● **GOAL OF THE EXERCISE**:
Tally the lines of the listing below in which the string "point" occurs, and give the tally alone.

--- START ---

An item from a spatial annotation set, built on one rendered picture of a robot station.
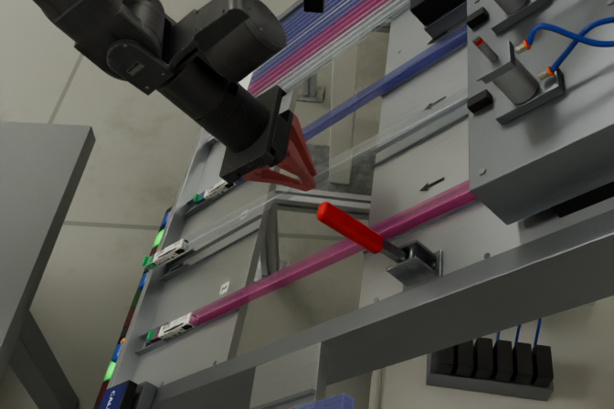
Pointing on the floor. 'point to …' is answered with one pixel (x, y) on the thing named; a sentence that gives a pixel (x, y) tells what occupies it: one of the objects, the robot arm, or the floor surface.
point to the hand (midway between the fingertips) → (307, 179)
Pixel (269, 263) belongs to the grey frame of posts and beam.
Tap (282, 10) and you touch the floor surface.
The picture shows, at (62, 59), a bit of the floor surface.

--- END ---

● **ANSWER BOX**:
2